The New York Dolls is een Amerikaanse rockgroep die actief is van 1971 tot 1977. Ze worden beschouwd als voorlopers van de punk en de heavy metal.

De Dolls spelen smerige rockmuziek in de stijl van the Stooges, kleden zich in androgyne glamrock-stijl en maken met hun chaotische, agressieve optredens binnen korte tijd naam in de New-Yorkse rockscene.
Door overmatig drugsgebruik van zo ongeveer elk bandlid gaat de groep even snel weer ten onder.
Voor die tijd maken ze twee door de critici bejubelde albums die echter nauwelijks worden verkocht: The New York Dolls (1973) en Too Much Too Soon (1974)

In 1974 doet men nog een wanhopige poging om de groep uit het slop te trekken: op aanwijzing van hun nieuwe manager Malcolm McLaren meten de Dolls zich een provocerend USSR-imago aan.

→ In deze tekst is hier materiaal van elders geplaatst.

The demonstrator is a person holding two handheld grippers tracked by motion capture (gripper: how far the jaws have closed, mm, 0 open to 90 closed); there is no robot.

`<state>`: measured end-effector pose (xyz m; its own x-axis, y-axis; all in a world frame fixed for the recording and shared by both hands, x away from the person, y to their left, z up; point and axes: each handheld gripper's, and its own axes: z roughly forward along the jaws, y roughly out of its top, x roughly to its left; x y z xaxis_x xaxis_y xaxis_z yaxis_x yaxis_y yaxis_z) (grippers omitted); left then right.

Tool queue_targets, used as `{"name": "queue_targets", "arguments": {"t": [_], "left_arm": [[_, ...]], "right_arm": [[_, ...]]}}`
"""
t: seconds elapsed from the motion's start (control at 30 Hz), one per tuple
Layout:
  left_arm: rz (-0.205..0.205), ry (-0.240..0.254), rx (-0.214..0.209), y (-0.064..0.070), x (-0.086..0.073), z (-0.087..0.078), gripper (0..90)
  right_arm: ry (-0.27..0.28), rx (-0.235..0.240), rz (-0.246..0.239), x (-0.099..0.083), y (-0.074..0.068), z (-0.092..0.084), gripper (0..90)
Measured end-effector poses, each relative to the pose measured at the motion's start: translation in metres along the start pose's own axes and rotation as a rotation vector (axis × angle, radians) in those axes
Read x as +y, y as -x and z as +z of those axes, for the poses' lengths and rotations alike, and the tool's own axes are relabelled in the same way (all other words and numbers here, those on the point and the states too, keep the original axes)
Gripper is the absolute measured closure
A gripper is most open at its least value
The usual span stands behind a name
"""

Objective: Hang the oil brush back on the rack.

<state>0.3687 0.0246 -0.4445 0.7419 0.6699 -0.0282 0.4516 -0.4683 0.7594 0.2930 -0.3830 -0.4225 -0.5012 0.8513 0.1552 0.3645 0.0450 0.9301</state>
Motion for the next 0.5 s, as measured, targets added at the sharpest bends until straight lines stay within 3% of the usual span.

Het publiek vindt de act met roodleren pakjes en hamer-en-sikkelvlaggen echter niet grappig en McLaren wordt weer aan de dijk gezet. De groep bloedt vervolgens langzaam dood.

Zanger David Johansen begint een solocarrière.
Gitarist Sylvain Sylvain doet hetzelfde.
Gitarist Johnny Thunders en drummer Jerry Nolan richten the Heartbreakers op. Beiden overlijden kort na elkaar in 1991 en 1992.

Britse popzanger Morrissey, die in de jaren '70 voorzitter was van de Engelse fanclub, weet de drie overlevende leden van de groep (Johansen, Sylvain en bassist Arthur Kane) zover te krijgen dat ze voor het door hem georganiseerde Meltdown-festival een reünieconcert spelen. De band speelt geïnspireerd en wordt enthousiast ontvangen. Geheel onverwacht volgt het nieuws op 13 juli 2004 dat Kane overleden is aan leukemie. Of de geplande LP voor Morrisseys platenlabel Attack nog doorgaat is onduidelijk.